Cherokee Nation v. Hitchcock, 187 U.S. 294 (1902) was a US Supreme Court case that decided the US Congress has the power to pass legislation that controls the actions and property of tribal states without their consent. The Cherokee Nation brought this case against the Secretary of the Interior because the Secretary authorized mineral and oil leases on Cherokee land, an action Congress had authorized by legislation. The Cherokee Nation argued that this action violated the treaty rights promised by the US to their Indian nation. In their decision, the Court stated this was out of the Court’s power as it was a question for the legislative branch to determine, not the judicial.

The Supreme Court affirmed and asserted that the June 28th, 1898 Act of the US Congress and previous US Supreme Court case Stephens v. Cherokee Nation, 174 U.S. 445 gave the US Congress full control over the Cherokee Nation. The case of Cherokee Nation v. Hitchcock was submitted to the US Supreme Court on October 23, 1902, and was decided on December 1, 1902.

== Background ==
To help guide the US Supreme Court’s ruling in the case of Cherokee Nation v. Hitchcock, there were a few cases that would ultimately lead the Court to their decision.

In 1831, Chief Justice John Marshall ruled that the Cherokee Nation had no jurisdiction in US Supreme Court case Cherokee Nation v. Georgia. This case was brought to the Court’s attention on the grounds that the Cherokee Nation wanted to fight laws that would restrict Indian rights within their territory. Chief Justice Marshall made clear that the judicial branch of the United States placed the authority to make decisions about the rights of Native American tribes in the hands of the federal government. The rationale for this case that would go to influence future tribal cases (including Cherokee Nation v. Hitchcock) was based on the US Supreme Court ruling that the federal government should have the self-imposed authority to protect Native American tribes from states and foreign nations

The Cherokee Nation brought Cherokee Nation v.
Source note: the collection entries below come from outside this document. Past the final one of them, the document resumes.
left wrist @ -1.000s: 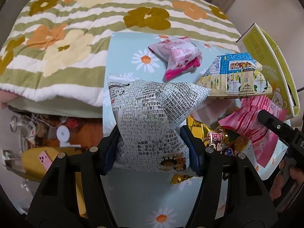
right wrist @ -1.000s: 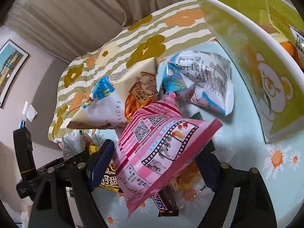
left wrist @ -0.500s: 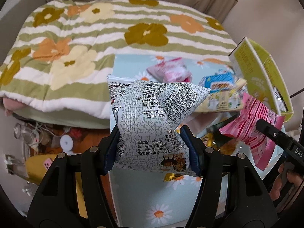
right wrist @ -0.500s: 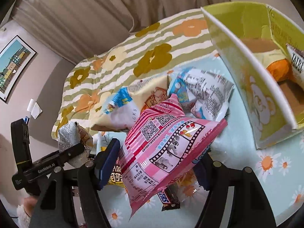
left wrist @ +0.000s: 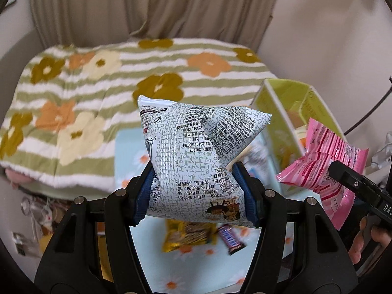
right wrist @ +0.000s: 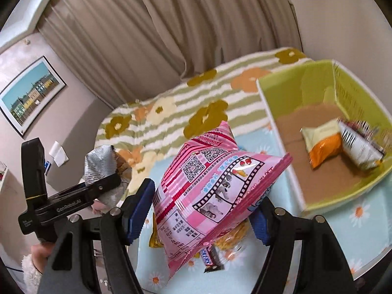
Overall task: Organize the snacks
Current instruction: 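Carry both bags over the box and open both tools to drop them in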
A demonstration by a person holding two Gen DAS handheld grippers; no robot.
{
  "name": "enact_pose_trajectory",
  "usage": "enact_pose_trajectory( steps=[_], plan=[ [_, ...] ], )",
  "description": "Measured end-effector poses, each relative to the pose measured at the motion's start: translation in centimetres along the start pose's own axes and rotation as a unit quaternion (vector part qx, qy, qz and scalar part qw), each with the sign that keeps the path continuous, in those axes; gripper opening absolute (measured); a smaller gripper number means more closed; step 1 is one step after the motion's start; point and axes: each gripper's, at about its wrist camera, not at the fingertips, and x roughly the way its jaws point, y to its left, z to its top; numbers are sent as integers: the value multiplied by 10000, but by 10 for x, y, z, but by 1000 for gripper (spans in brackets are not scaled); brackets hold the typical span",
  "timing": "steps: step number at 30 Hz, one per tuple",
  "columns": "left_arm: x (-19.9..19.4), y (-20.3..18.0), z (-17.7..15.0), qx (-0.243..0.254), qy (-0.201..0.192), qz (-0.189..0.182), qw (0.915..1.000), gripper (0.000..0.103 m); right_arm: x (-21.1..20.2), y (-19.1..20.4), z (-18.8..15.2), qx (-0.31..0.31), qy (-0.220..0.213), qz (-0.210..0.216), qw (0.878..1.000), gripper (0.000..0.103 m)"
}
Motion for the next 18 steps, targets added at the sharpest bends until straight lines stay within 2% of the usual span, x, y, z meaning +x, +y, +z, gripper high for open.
enact_pose_trajectory(
  steps=[8, 14, 18],
  plan=[
    [9, -105, 22, 138, -216, -59, 9997, 59, -36, -60, 38, -357, -186, 117, 9991, 67],
    [40, -199, 32, 361, -205, -166, 9990, 59, -58, -120, 66, -634, -263, -10, 9976, 67],
    [65, -254, 36, 477, -64, -173, 9987, 59, -62, -159, 80, -660, -195, -90, 9976, 67]
  ],
)
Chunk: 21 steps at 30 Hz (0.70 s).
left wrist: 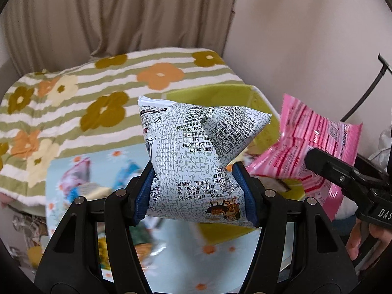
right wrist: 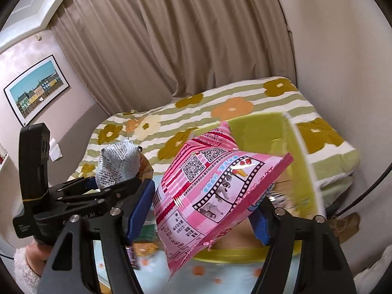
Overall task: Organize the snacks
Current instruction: 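Carry both bags over the box and open both tools to drop them in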
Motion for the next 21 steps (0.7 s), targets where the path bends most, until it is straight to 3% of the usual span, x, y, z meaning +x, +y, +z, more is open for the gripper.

Hitchcock to the Court to challenge the validity of the 1898 Curtis Act. This act weakened and dissolved Indian territory tribal governments by abolishing tribal courts. In turn, Native American tribes in the United States were required to bring any cases to a US federal court.

Both the ruling of Cherokee Nation v. Georgia (1831) and the 1898 Curtis Act played an important role in the US Supreme Court’s decision in Cherokee Nation v. Hitchcock (1902). The Curtis Act forced the Cherokee Nation to bring cases to the federal courts and Chief Justice Marshall’s decision just insinuated the fact that Congress oversaw what happened to the land and rights of Native Americans in the US, not the Courts.

== The Impact and Significance on Future Cases ==
One year after Cherokee Nation v. Hitchcock was decided, the US Supreme Court was given the case of Lone Wolf v. Hitchcock (1903). This case, argues historian Blue Clark, is historically one of the US Supreme Court’s strongest statements about the place of Native Americans in society within the United States. The Lone Wolf decision was based on the ruling in Cherokee Nation v. Hitchcock. In the Lone Wolf decision, the US Supreme Court held that Congress had full administrative power over Indian tribal property. The land of the tribes involved could be seized while they had little legal rights except the ability to protest. This regulation was ruled to be out of the US Court’s judicial oversight and was placed into the hands of the US Congress.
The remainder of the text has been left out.